Tuesday, April 29, 2008

No More Card-Carrying Commies

I promised myself I would just log in, check things out and then leave to save my eyes from the glare of the computer screen.
Of course, I break promises to myself all the time.

While trolling through the blogs on my links list I ran into this article, (a commentary on some issues raised by this article) on BitchPhD.

In brief, the author of the post, Sybil Vane, discusses the antipathy many students feel towards identifying themselves as 'feminists'. She touches briefly on this point, and the weak arguments people make against Feminists, but then broadens the scope to examine another factor in the equation.

"When these young women (and men) say, 'I don't need to identify as a feminist, I already believe X, Y, and Z,' they are saying that they see no value in collective identification. It does not mobilize them or expand their perceptions or confer strength or bolster confidence. It merely reduces them to a member of an 'ism', one whose tenants can be nominally severed from the ideology itself. In part, this is individualism run amuck, but it is also a real poverty of imagination, one that can only see collective identification as hegemonic."

This made me think about those whom I've known who join groups to take collective action for a cause, but who would not place a label on themselves. Now people say "I believe X" rather than "I am X". I wonder, blindly, whether this could be the result of some trickle-down effect after Communism/Marxism proved such a losing strategy. 

People of more recent generations have born the brunt of the repeated failures of collective political and social groups - that is, the radical ones. Many of those groups had clear political ambitions, visible (if ultimately unattainable) goals. Their failures taught us that such group actions, however committed, simply do not work (at least not in a Western political context).

In the case of Feminism, many women simply do not see the point anymore. Young women in the West will have had little or no exposure to blatant sexism - and identity issues are perhaps too subtle (though desperately important) for many young women to understand.

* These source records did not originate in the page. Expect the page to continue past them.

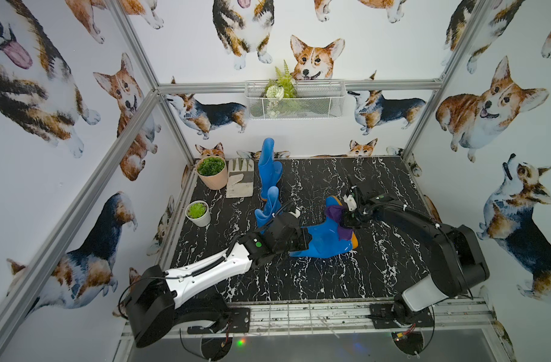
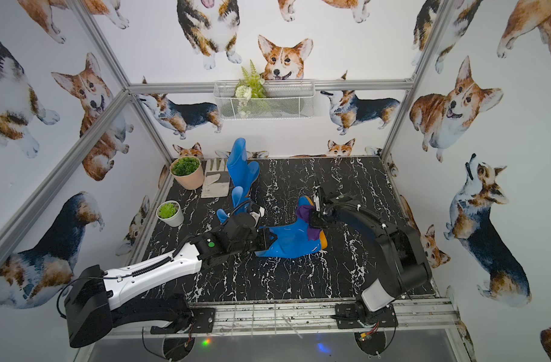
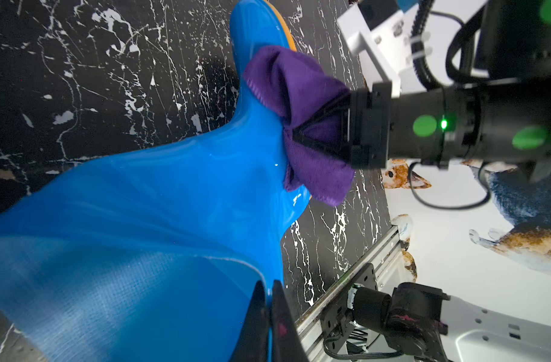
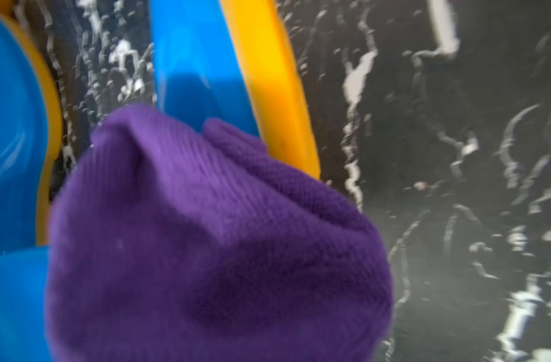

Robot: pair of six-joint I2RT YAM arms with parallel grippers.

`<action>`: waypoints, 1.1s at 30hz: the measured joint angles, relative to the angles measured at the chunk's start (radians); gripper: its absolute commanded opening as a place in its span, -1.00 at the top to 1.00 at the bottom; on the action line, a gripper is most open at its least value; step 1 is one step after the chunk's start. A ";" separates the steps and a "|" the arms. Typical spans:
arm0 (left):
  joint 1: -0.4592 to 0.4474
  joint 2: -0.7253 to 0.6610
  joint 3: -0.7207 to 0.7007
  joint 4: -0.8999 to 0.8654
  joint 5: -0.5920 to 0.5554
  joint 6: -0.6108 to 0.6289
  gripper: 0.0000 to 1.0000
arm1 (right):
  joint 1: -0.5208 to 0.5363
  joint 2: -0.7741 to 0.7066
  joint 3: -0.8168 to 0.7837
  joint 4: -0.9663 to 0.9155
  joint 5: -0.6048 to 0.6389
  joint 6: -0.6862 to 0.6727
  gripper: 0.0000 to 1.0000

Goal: Wipe the rubber boots with a cloth
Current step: Wipe the dirt off the rubber boot.

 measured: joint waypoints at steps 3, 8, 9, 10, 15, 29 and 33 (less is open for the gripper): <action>0.002 0.011 0.000 0.004 0.006 -0.003 1.00 | 0.050 -0.140 -0.180 0.047 -0.022 0.061 1.00; 0.013 0.033 0.006 0.010 0.018 -0.003 1.00 | 0.055 -0.336 -0.295 -0.050 -0.014 0.148 1.00; 0.014 0.036 0.008 0.014 0.018 -0.002 1.00 | 0.056 -0.348 -0.278 -0.075 -0.001 0.152 1.00; 0.017 0.039 0.010 0.019 0.016 -0.002 1.00 | 0.056 -0.349 -0.257 -0.096 0.010 0.154 1.00; 0.022 0.046 0.013 0.040 0.023 0.002 1.00 | -0.005 -0.238 -0.045 -0.139 0.012 0.114 1.00; 0.041 0.013 0.013 0.032 0.014 0.005 1.00 | -0.031 -0.294 -0.213 -0.127 -0.003 0.117 1.00; 0.049 0.028 0.037 0.012 0.024 0.010 1.00 | 0.057 -0.447 -0.300 -0.148 0.000 0.198 1.00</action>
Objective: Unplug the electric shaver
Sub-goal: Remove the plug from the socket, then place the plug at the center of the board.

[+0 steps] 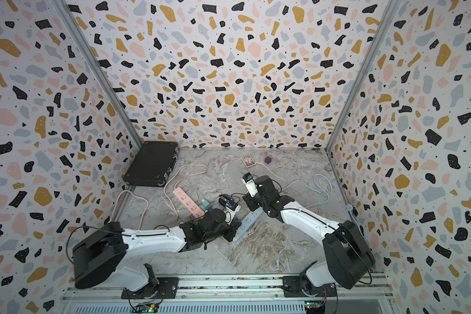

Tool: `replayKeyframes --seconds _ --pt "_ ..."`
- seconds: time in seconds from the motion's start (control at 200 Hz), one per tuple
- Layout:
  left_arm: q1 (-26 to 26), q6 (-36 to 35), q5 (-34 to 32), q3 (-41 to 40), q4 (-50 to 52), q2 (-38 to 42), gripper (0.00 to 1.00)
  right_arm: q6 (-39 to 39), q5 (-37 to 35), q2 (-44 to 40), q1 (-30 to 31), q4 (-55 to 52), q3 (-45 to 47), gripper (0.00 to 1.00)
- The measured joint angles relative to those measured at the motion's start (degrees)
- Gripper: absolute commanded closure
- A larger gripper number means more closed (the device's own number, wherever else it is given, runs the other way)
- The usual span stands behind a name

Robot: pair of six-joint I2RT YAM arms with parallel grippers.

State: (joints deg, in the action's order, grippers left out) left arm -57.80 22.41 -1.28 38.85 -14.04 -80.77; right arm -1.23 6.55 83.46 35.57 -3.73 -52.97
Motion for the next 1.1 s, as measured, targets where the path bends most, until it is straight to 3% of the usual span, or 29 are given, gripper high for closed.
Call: replayKeyframes --seconds 0.225,0.38,0.671,0.941,1.006,1.101 --pt "0.1 -3.4 -4.9 6.8 12.9 18.2 0.92 -4.2 6.4 10.0 -0.2 -14.6 -13.0 1.0" --pt "0.3 -5.0 -9.0 6.8 19.9 25.2 0.91 -7.0 9.2 17.0 -0.7 -24.9 -21.5 1.0" --pt "0.6 -6.0 -12.0 6.3 27.1 28.0 0.91 -10.6 13.1 25.7 -3.3 -32.2 -24.3 1.0" --pt "0.6 -6.4 -12.9 6.1 29.1 28.0 0.91 -13.6 17.1 28.3 -6.1 -31.1 -24.9 1.0" --pt "0.6 -6.4 -13.0 6.1 29.4 28.0 0.91 -14.1 17.9 28.4 -7.2 -30.5 -25.0 0.87" --pt "0.6 -6.4 -13.1 6.1 29.5 28.0 0.92 -14.2 18.6 29.6 -8.3 -30.5 -25.8 0.8"
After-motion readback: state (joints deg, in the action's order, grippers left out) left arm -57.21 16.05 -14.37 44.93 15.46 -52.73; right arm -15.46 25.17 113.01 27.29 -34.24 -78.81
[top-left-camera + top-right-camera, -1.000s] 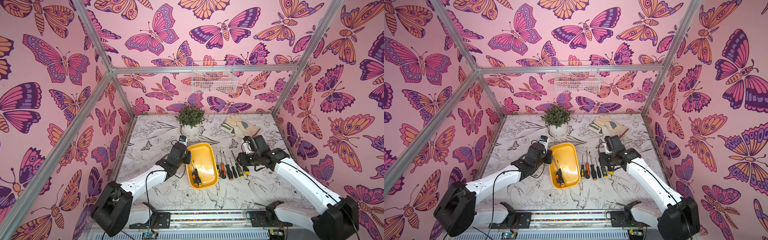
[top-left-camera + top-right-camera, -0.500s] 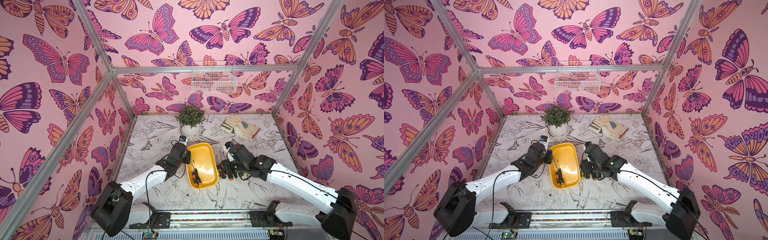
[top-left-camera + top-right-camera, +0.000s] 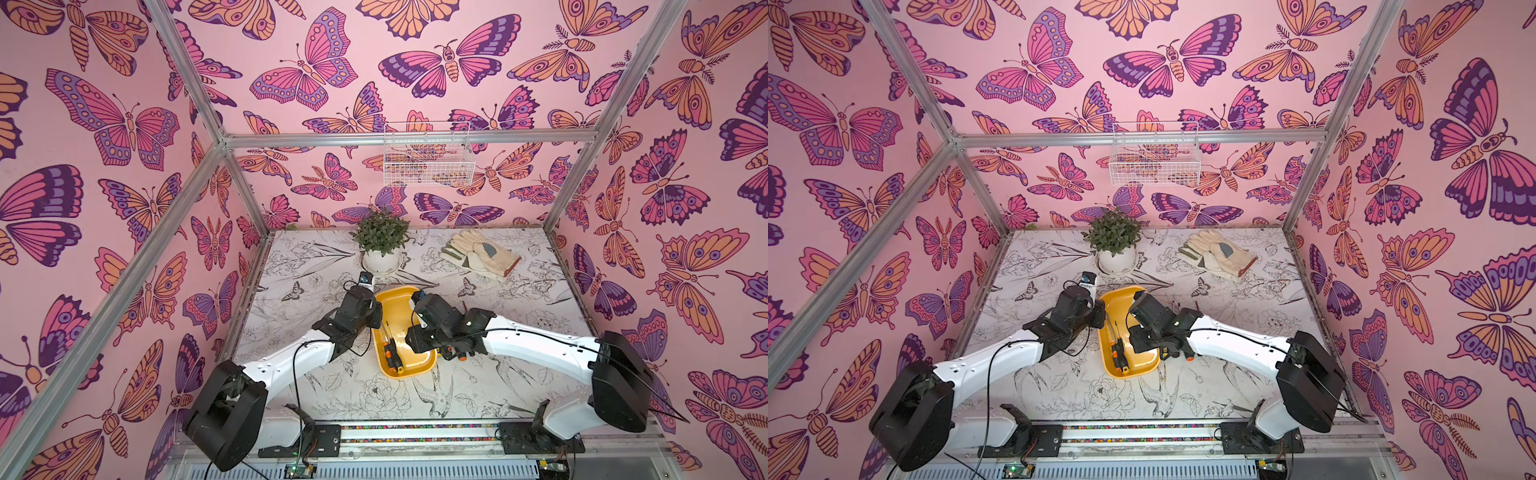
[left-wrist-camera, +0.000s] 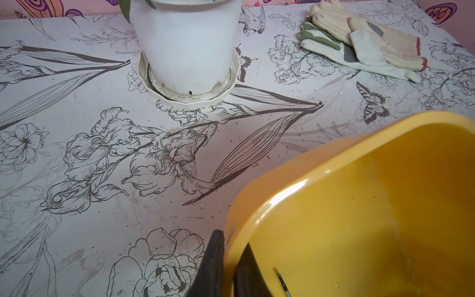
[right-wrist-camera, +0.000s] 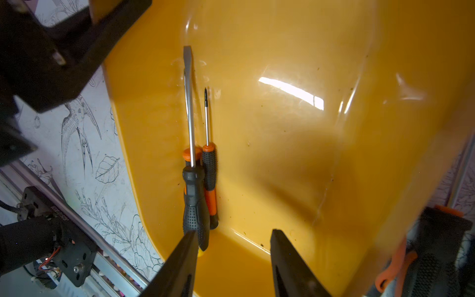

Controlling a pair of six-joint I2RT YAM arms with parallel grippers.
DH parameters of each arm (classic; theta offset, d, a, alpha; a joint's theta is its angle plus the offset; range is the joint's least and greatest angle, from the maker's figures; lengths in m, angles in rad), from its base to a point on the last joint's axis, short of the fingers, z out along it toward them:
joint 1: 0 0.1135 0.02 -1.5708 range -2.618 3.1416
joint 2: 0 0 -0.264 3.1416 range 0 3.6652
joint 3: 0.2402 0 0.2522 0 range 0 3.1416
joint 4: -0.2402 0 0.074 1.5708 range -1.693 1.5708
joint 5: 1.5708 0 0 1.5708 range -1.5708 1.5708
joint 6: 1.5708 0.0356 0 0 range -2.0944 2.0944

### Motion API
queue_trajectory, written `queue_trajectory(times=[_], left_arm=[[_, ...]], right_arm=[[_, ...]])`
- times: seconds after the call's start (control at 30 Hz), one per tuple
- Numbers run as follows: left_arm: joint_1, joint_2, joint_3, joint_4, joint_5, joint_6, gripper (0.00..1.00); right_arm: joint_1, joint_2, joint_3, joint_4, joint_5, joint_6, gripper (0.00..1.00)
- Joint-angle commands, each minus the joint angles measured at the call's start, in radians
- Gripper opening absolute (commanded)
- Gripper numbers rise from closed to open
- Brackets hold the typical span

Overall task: Take out the screwdriver from the storage box
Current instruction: Pick up the screwdriver from the storage box.

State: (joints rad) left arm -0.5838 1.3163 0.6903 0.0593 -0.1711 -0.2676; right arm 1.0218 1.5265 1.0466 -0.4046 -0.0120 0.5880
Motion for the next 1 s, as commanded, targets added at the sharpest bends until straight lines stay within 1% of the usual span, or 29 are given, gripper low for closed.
queue_trajectory(times=[0.0, 0.07, 0.17, 0.43, 0.8, 0.97], left_arm=[[-0.010, 0.013, -0.007, -0.030, 0.004, 0.030, 0.00], [-0.013, 0.014, -0.007, -0.030, 0.002, 0.030, 0.00], [-0.015, 0.008, -0.008, -0.030, -0.003, 0.030, 0.00], [-0.017, 0.000, -0.012, -0.030, -0.007, 0.031, 0.00], [-0.017, 0.015, -0.012, -0.029, -0.008, 0.027, 0.00], [-0.017, 0.013, -0.010, -0.029, -0.007, 0.025, 0.00]], right_arm=[[0.004, 0.027, 0.019, 0.064, -0.027, 0.030, 0.50], [0.006, 0.038, 0.013, 0.093, -0.048, 0.042, 0.50], [0.006, 0.099, 0.017, 0.119, -0.070, 0.046, 0.49], [0.006, 0.196, 0.080, 0.108, -0.102, 0.030, 0.48], [0.030, 0.228, 0.129, 0.092, -0.116, 0.023, 0.48], [0.047, 0.272, 0.157, 0.071, -0.129, 0.018, 0.46]])
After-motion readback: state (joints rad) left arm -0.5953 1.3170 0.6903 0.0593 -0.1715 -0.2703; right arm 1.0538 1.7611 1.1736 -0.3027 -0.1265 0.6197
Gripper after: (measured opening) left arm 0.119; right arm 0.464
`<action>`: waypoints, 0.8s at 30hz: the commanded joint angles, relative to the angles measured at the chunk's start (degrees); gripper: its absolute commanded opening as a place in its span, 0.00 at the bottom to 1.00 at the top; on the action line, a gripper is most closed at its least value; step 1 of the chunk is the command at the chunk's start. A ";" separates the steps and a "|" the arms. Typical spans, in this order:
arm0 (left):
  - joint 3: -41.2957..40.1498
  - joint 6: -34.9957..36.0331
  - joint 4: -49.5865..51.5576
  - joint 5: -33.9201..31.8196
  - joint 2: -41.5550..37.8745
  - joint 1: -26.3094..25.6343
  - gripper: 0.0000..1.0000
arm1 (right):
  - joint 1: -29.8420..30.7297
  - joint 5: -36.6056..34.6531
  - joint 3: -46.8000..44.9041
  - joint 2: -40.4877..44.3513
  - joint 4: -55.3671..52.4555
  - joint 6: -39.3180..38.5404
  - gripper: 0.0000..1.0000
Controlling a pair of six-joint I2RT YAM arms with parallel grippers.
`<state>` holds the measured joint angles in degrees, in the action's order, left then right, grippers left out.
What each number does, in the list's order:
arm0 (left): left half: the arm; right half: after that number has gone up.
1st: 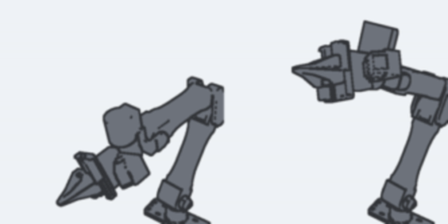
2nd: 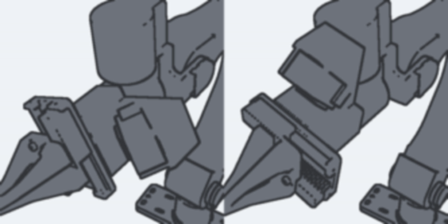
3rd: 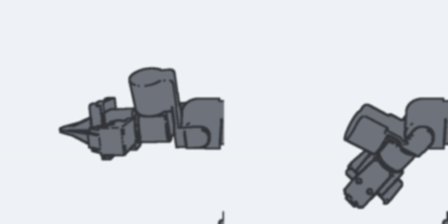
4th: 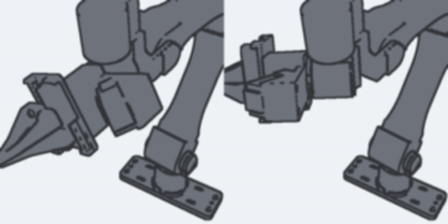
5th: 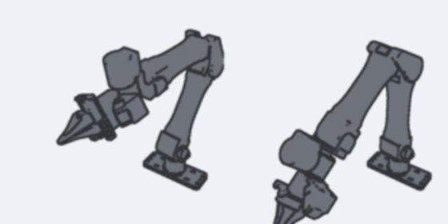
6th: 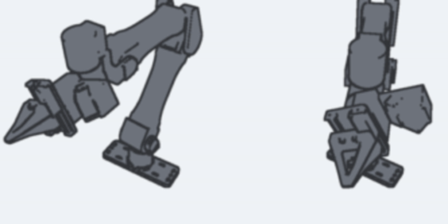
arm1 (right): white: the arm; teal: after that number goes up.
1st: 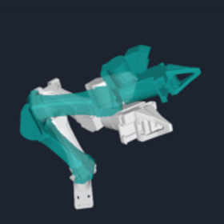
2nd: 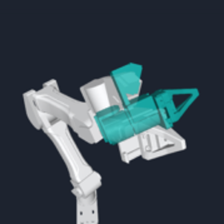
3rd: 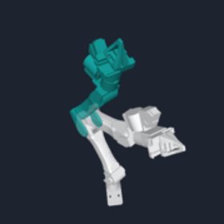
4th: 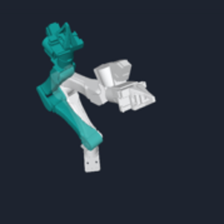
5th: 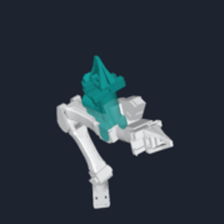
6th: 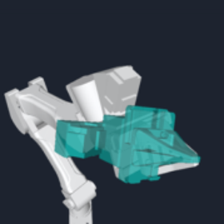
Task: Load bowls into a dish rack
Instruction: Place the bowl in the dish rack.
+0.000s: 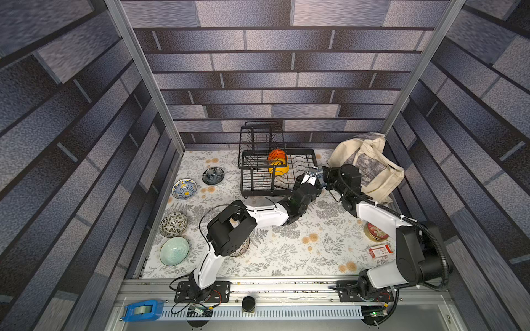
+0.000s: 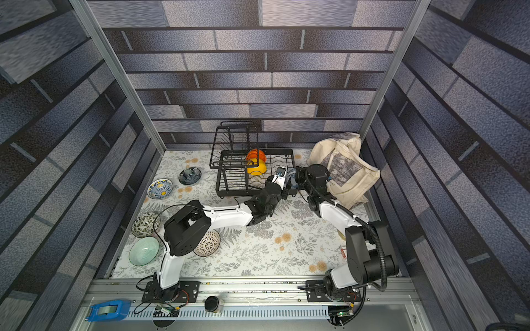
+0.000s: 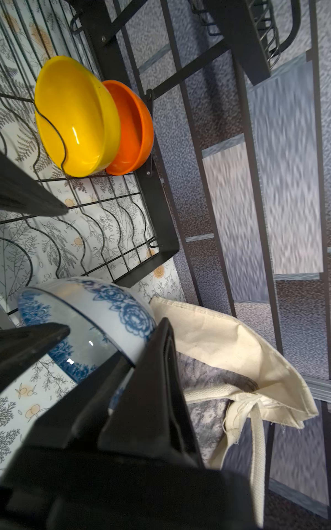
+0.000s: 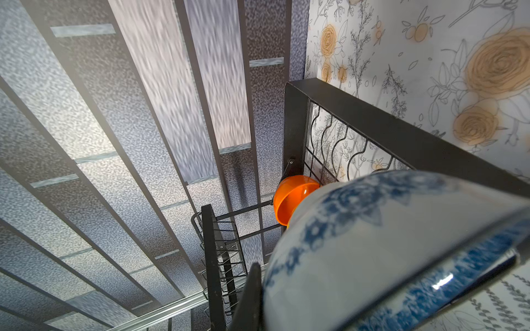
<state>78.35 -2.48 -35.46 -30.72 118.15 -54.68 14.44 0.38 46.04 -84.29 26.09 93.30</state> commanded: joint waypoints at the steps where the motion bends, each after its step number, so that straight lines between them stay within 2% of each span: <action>1: -1.15 -2.49 0.39 -0.50 -4.87 0.29 0.72 | -0.92 0.88 -1.32 3.06 4.63 -2.13 0.00; 7: -5.73 -5.59 -0.64 0.10 -8.32 0.38 0.99 | -3.38 2.83 -2.92 6.43 3.99 -3.78 0.00; 12: -7.10 -7.85 3.31 1.19 -11.35 -0.66 1.00 | -5.19 4.70 -4.50 7.47 5.19 -3.75 0.00; 18: -6.63 -12.53 16.48 0.45 -17.92 -2.65 1.00 | -6.17 7.24 -5.52 6.88 8.43 -4.28 0.00; 24: -5.85 -16.62 29.90 1.53 -25.62 -3.05 1.00 | -6.17 9.14 -5.08 6.81 10.37 -8.33 0.00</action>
<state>71.55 -15.35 -14.76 -29.80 96.86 -57.82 8.47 7.64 40.32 -78.39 30.83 88.16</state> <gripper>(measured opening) 0.997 0.095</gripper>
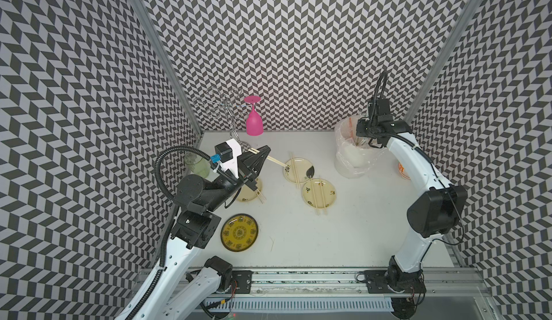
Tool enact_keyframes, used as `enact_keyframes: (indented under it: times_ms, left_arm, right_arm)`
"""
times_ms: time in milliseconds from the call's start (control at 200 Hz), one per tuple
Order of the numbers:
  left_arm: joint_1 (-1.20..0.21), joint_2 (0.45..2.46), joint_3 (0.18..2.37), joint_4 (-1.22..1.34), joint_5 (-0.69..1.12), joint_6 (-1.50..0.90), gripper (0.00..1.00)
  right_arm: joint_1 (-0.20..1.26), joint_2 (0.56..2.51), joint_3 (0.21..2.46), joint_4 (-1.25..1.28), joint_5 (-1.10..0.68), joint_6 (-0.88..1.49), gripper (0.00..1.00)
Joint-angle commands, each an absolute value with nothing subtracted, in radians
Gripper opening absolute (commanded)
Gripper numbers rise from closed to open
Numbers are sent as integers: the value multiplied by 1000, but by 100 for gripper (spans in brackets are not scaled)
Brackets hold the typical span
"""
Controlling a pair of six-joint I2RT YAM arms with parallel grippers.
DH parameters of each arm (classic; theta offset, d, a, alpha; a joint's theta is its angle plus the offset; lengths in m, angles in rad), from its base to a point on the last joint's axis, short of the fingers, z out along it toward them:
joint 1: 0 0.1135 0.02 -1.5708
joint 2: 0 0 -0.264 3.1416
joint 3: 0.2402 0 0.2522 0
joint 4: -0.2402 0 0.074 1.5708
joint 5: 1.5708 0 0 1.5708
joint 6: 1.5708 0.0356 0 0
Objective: Remove the packaging of disposable chopsticks
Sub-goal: Place the packet bag in the trash bin.
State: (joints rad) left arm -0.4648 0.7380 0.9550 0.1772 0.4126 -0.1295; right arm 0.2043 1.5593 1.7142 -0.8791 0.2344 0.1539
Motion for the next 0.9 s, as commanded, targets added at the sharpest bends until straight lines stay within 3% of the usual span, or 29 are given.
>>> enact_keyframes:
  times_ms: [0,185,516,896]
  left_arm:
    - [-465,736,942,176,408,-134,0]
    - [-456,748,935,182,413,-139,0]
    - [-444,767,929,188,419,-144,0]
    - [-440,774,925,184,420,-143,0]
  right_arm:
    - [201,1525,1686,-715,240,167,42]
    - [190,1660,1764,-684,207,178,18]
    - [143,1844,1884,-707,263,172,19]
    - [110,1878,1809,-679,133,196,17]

That is not to say collective action does not take place, but those that march outside the White House, World Bank, et al, seem more ad hoc and temporary. I do not agree that radical action is unfashionable (as some commentators on BitchPhD argue), in fact I think it has been reduced to mere fashion. People can join groups at random, perform only those actions they wish to perform. It absolves them of responsibility to others in a group and allows them to commit only as far as is convenient.

As for feminism, it is fair to say that the students are reacting to the fear of how they might be judged, rather than basing decisions on their own judgement of Feminists. Furthermore, I am dismayed at how the same old cliches are being trotted out to put down Feminism, by people who have had no exposure to Feminists such as Julia Kristeva or Luce Irigaray. They do not seem to be reacting to students on their own campus who want to spell 'woman' as 'womyn' but are perpetuating the meme.

One more point, I used to be skeptical about some of the language and image issues that crop up in feminist discussions, though I always identified myself as a feminist. In the end, it is important for people, women especially, to realize that feminism is not always about sexism. To me, the most striking and important aspect of feminism has to do with identity. 

I will save that discussion for another time.